**WORK TO COMPLETE**
Could you transcribe every record below exactly as it stands?

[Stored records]

· · ·

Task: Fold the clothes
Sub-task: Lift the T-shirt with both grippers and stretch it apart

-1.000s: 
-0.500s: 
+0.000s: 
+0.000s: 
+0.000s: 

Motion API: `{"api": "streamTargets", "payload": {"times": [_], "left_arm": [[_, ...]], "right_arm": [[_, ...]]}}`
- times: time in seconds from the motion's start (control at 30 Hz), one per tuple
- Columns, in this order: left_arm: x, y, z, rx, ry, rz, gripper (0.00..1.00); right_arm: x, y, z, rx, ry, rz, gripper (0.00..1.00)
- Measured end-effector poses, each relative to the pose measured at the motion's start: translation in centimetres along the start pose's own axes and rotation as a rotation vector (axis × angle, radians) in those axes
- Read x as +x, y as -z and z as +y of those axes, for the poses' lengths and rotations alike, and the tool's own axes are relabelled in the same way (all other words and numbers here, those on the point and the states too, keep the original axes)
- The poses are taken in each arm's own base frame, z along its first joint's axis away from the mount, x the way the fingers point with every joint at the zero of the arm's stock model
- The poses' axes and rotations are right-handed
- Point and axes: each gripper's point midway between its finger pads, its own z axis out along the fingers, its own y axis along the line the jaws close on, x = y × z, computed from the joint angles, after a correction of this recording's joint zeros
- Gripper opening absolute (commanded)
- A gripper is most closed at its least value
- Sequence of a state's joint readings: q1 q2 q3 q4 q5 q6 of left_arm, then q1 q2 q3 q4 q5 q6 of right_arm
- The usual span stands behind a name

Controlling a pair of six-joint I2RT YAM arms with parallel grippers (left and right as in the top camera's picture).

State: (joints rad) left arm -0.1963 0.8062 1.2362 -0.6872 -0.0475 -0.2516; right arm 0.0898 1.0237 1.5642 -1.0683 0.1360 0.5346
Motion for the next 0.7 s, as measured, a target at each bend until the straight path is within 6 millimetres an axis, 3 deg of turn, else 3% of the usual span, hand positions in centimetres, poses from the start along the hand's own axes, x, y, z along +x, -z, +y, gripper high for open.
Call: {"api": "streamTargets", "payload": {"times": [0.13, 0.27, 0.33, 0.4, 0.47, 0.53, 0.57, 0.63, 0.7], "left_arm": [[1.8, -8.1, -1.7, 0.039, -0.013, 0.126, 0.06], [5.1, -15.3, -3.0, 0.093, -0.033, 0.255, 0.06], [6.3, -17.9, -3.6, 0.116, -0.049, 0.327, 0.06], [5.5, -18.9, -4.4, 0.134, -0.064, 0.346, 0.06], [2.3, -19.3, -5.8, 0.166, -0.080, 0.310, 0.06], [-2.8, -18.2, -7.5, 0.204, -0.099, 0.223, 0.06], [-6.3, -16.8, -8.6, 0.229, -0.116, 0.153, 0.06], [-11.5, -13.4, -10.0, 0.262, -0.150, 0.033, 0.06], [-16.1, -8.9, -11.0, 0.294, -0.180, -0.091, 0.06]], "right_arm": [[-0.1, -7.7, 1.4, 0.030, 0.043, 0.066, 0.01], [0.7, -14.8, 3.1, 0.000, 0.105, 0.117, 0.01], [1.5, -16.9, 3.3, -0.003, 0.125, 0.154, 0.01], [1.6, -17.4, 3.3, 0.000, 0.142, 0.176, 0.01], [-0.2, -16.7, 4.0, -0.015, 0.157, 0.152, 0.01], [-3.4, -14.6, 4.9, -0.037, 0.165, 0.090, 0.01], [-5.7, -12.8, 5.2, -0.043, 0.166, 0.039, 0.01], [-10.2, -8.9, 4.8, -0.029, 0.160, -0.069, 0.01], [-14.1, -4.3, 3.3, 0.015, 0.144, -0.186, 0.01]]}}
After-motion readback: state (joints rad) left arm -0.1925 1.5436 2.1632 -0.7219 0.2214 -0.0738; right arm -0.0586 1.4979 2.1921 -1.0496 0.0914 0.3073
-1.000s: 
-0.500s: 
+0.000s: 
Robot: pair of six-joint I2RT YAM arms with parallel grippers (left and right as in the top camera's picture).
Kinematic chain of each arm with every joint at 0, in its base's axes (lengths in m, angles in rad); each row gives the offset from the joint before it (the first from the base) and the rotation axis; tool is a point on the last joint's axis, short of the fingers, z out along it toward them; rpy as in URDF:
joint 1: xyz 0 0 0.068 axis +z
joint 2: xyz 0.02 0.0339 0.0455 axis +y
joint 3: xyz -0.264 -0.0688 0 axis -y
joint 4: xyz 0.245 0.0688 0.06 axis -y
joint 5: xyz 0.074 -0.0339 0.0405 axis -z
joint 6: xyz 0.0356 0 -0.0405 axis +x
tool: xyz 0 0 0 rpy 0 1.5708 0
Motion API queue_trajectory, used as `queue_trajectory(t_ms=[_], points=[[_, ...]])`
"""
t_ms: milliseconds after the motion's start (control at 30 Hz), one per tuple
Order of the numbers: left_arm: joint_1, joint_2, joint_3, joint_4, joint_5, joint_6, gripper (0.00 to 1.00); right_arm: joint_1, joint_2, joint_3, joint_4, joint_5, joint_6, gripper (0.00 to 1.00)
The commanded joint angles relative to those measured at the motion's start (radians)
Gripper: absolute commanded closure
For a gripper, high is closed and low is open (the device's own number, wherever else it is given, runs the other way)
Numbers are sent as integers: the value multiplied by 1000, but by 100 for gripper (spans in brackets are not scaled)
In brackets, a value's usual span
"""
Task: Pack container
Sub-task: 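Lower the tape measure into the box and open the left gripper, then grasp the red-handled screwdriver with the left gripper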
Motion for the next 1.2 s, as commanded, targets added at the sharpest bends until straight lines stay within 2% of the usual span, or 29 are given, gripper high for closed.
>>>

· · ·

**EXPECTED ANSWER**
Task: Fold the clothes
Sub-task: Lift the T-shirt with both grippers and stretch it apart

-1.000s: 
-0.500s: 
+0.000s: 
+0.000s: 
+0.000s: 

Motion API: `{"api": "streamTargets", "payload": {"times": [_], "left_arm": [[_, ...]], "right_arm": [[_, ...]]}}`
- times: time in seconds from the motion's start (control at 30 Hz), one per tuple
- Columns, in this order: left_arm: x, y, z, rx, ry, rz, gripper (0.00..1.00); right_arm: x, y, z, rx, ry, rz, gripper (0.00..1.00)
- Measured end-effector poses, each relative to the pose measured at the motion's start: translation in centimetres along the start pose's own axes and rotation as a rotation vector (axis × angle, radians) in those axes
- Read x as +x, y as -z and z as +y of those axes, for the poses' lengths and rotations alike, and the tool's own axes are relabelled in the same way (all other words and numbers here, those on the point and the states too, keep the original axes)
- The poses are taken in each arm's own base frame, z along its first joint's axis away from the mount, x the way the fingers point with every joint at the zero of the arm's stock model
- The poses' axes and rotations are right-handed
- Point and axes: each gripper's point midway between its finger pads, its own z axis out along the fingers, its own y axis along the line the jaws close on, x = y × z, computed from the joint angles, after a correction of this recording's joint zeros
- Gripper opening absolute (commanded)
- A gripper is most closed at its least value
- Sequence of a state's joint readings: q1 q2 q3 q4 q5 q6 of left_arm, then q1 q2 q3 q4 q5 q6 of right_arm
- The usual span stands behind a name

Controlling a pair of six-joint I2RT YAM arms with parallel grippers (left and right as in the top camera's picture).

State: (joints rad) left arm -0.1963 0.8062 1.2362 -0.6872 -0.0475 -0.2516; right arm 0.0898 1.0237 1.5642 -1.0683 0.1360 0.5346
Motion for the next 0.7 s, as measured, a target at each bend until the straight path is within 6 millimetres an axis, 3 deg of turn, else 3% of the usual span, hand positions in centimetres, poses from the start along the hand's own axes, x, y, z along +x, -z, +y, gripper high for open.
Call: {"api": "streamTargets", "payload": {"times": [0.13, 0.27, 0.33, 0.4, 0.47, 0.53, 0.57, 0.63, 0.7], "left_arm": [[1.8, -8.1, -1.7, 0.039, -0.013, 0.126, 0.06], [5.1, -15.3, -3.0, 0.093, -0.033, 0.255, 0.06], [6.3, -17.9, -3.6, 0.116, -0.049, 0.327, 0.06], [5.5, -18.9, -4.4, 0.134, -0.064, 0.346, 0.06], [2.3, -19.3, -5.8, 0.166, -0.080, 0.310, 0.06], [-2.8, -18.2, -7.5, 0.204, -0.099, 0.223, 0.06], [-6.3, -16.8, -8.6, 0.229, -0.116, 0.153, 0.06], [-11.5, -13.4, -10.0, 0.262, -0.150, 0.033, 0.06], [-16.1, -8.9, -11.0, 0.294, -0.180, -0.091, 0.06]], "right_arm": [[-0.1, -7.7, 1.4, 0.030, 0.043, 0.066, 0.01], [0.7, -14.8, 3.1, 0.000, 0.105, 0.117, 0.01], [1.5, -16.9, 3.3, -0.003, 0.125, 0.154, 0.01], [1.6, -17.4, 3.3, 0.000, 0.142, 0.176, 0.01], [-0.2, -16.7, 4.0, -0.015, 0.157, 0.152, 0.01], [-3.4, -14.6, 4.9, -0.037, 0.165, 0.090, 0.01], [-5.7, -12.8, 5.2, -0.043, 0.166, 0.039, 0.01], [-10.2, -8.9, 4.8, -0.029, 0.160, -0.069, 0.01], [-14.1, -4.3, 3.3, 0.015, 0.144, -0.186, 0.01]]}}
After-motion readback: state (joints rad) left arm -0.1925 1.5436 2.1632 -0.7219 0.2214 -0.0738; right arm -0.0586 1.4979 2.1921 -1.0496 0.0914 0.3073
-1.000s: 
-0.500s: 
+0.000s: 
Robot: pair of six-joint I2RT YAM arms with parallel grippers (left and right as in the top camera's picture).
Kinematic chain of each arm with every joint at 0, in its base's axes (lengths in m, angles in rad); each row gives the offset from the joint before it (the first from the base) and the rotation axis; tool is a point on the last joint's axis, short of the fingers, z out along it toward them; rpy as in URDF:
joint 1: xyz 0 0 0.068 axis +z
joint 2: xyz 0.02 0.0339 0.0455 axis +y
joint 3: xyz -0.264 -0.0688 0 axis -y
joint 4: xyz 0.245 0.0688 0.06 axis -y
joint 5: xyz 0.074 -0.0339 0.0405 axis -z
joint 6: xyz 0.0356 0 -0.0405 axis +x
tool: xyz 0 0 0 rpy 0 1.5708 0
Motion API queue_trajectory, used as `queue_trajectory(t_ms=[_], points=[[_, ...]])`
"""
t_ms: milliseconds after the motion's start (control at 30 Hz), one per tuple
Order of the numbers: left_arm: joint_1, joint_2, joint_3, joint_4, joint_5, joint_6, gripper (0.00 to 1.00); right_arm: joint_1, joint_2, joint_3, joint_4, joint_5, joint_6, gripper (0.00 to 1.00)
The commanded joint angles relative to those measured at the motion's start (radians)
Gripper: absolute commanded closure
For a gripper, high is closed and low is open (the device's own number, wherever else it is given, runs the other way)
Numbers are sent as integers: the value multiplied by 1000, but by 100 for gripper (spans in brackets are not scaled)
In brackets, a value's usual span
"""
Task: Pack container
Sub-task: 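Lower the tape measure into the box and open the left gripper, then grasp the red-handled screwdriver with the left gripper
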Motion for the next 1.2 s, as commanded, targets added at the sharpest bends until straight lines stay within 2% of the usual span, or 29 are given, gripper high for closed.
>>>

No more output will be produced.